What is needed: Line by line, restate the material word for word, omitting any image.

Available data:
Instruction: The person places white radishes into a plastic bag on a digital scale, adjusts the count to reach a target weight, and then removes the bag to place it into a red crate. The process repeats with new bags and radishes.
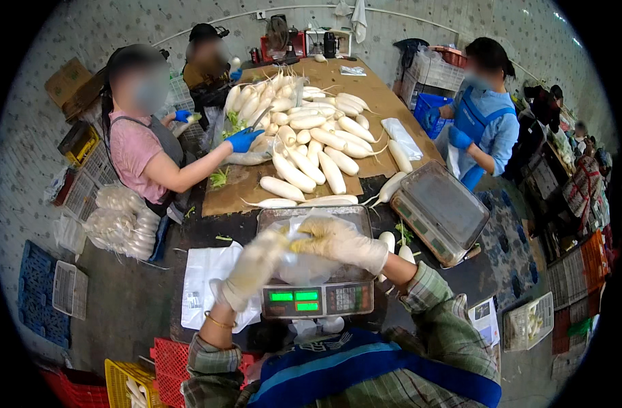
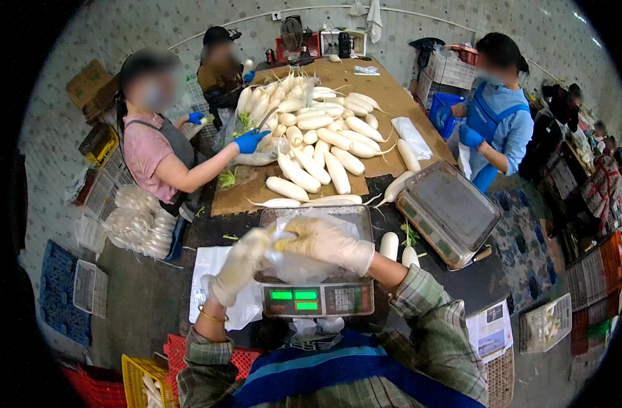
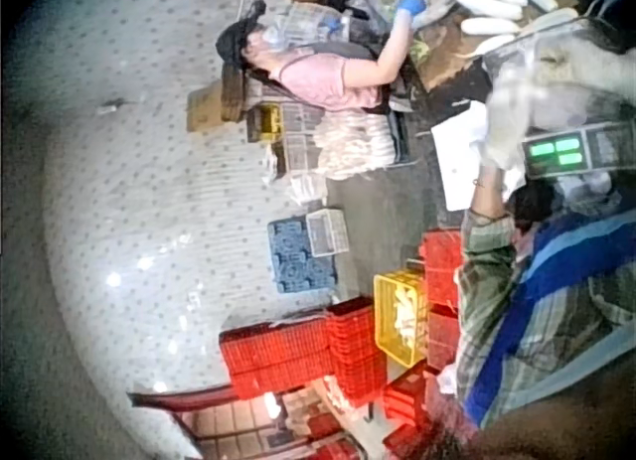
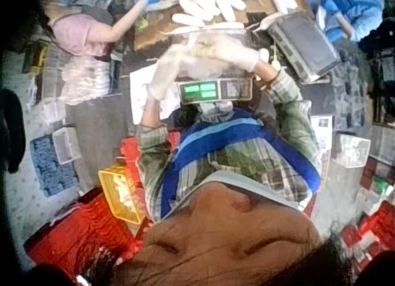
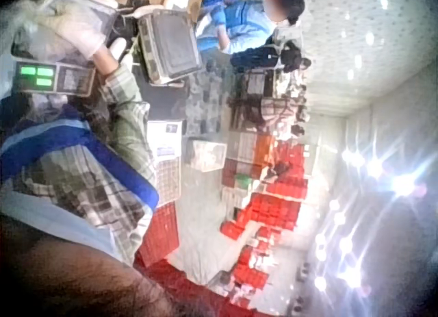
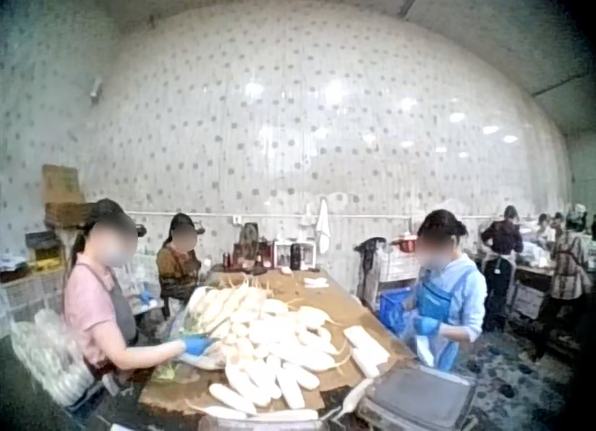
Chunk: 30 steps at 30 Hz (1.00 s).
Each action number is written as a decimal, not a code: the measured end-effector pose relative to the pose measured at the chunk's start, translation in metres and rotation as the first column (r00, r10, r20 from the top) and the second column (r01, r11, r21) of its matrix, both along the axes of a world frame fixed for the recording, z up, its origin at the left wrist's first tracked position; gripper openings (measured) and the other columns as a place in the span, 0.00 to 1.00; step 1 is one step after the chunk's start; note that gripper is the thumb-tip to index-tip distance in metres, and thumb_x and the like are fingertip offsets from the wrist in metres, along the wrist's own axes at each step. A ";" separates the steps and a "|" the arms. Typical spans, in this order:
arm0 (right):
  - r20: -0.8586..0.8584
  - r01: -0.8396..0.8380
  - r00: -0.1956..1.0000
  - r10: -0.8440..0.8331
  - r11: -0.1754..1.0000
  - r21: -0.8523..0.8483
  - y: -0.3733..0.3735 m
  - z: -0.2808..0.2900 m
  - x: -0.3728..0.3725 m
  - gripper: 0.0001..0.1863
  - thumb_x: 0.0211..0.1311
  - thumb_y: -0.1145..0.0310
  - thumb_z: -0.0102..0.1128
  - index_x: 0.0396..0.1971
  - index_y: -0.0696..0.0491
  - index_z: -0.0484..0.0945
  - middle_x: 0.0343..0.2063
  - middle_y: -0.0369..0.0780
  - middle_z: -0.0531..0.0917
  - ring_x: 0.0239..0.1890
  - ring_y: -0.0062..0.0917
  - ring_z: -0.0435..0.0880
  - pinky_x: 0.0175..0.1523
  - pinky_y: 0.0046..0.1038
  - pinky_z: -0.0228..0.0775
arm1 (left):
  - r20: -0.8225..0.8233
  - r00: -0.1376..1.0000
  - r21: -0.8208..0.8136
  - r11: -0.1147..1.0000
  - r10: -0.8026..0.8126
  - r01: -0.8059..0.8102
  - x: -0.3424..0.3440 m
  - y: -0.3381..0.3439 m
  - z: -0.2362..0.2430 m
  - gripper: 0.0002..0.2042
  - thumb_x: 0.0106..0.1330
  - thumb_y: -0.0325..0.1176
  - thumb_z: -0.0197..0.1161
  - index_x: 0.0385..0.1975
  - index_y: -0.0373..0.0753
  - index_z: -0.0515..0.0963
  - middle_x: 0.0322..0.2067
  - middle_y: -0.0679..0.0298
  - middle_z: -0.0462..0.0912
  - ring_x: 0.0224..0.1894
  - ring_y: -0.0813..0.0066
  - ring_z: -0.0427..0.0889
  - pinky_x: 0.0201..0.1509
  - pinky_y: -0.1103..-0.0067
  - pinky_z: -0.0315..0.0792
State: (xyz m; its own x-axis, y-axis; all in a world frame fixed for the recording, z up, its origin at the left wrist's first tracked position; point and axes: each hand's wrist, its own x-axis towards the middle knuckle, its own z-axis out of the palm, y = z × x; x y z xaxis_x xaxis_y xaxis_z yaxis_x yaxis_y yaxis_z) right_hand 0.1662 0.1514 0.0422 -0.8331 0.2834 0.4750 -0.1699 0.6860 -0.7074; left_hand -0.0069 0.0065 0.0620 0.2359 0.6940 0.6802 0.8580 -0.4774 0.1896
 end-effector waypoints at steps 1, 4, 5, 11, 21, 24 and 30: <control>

Written response:
Instruction: The person places white radishes into a plastic bag on a digital scale, adjusts the count to reach a target weight, and then removes the bag to place it into a red crate. The process repeats with new bags and radishes.
Chunk: 30 steps at 30 Hz (1.00 s).
Each action number is written as a decimal, not a code: the measured end-effector pose relative to the pose measured at the chunk's start, translation in metres and rotation as the first column (r00, r10, r20 from the top) and the second column (r01, r11, r21) of its matrix, both along the axes of a world frame fixed for the recording, z up, its origin at the left wrist's first tracked position; gripper openings (measured) and the other columns as a place in the span, 0.00 to 1.00; step 1 is one step after the chunk's start; note that gripper is the thumb-tip to index-tip distance in metres, and thumb_x and the like are fingertip offsets from the wrist in metres, along the wrist's own axes at each step. A ";" separates the steps and a "|" the arms. Typical spans, in this order:
arm0 (right):
  - r20: -0.8586..0.8584
  - r01: -0.8396..0.8380
  - r00: -0.1956..1.0000
  - r10: -0.8440..0.8331
  - r11: -0.1754..1.0000
  - r21: -0.8523..0.8483
  - y: -0.3733..0.3735 m
  - z: -0.2808..0.2900 m
  - x: -0.3728..0.3725 m
  - gripper: 0.0001..0.1863
  - thumb_x: 0.0211..0.1311
  - thumb_y: -0.1145..0.0310
  - thumb_z: -0.0102..0.1128
  - index_x: 0.0396..0.1971
  - index_y: -0.0696..0.0491
  - index_z: -0.0484..0.0945
  - middle_x: 0.0343..0.2063
  - middle_y: -0.0369..0.0780
  - middle_z: -0.0531..0.0917
  - ring_x: 0.0239..0.1890
  - ring_y: -0.0062..0.0917
  - ring_z: -0.0435..0.0880
  - pinky_x: 0.0175..0.1523
  - pinky_y: 0.0046..0.1038
  - pinky_z: -0.0228..0.0775
arm1 (left):
  - r20: -0.8225..0.8233
  - r00: -0.1376..1.0000
  - r21: -0.8208..0.8136
  - r11: -0.1147..1.0000
  - r10: -0.8026..0.8126
  - r01: -0.8059..0.8102
  - x: -0.3424..0.3440 m
  - y: -0.3381..0.3439 m
  - z: -0.2362..0.2430 m
  - gripper: 0.0002..0.2042
  - thumb_x: 0.0106..0.1330
  - thumb_y: -0.0325..0.1176
  - thumb_z: -0.0197..0.1161
  - index_x: 0.0385..0.1975
  - index_y: -0.0373..0.0753
  - index_z: -0.0515..0.0963
  - middle_x: 0.0322..0.2067
  - middle_y: -0.0679..0.0298
  - middle_z: -0.0462..0.0912
  - ring_x: 0.0224..0.1894
  - ring_y: -0.0813..0.0066
  - ring_z: -0.0427..0.0889
  - pinky_x: 0.0201..0.1509
  - pinky_y: -0.1103..-0.0067
  - pinky_z: -0.0315..0.0792
State: (xyz m; its own x-axis, y-axis; all in a world frame fixed for the recording, z up, its origin at the left wrist's first tracked position; point and axes: each hand's wrist, its own x-axis towards the middle knuckle, its own z-axis out of the palm, y = z × x; x y z xaxis_x xaxis_y xaxis_z yaxis_x yaxis_y yaxis_z) right_hand 0.1662 0.1514 0.0422 -0.8331 0.2834 0.4750 -0.1699 0.6860 -0.7074; left_hand -0.0069 0.0065 0.0620 0.2359 0.6940 0.6802 0.8580 -0.4774 0.1896
 end-effector waypoints at steps 1, 4, 5, 11, 21, 24 and 30: <control>

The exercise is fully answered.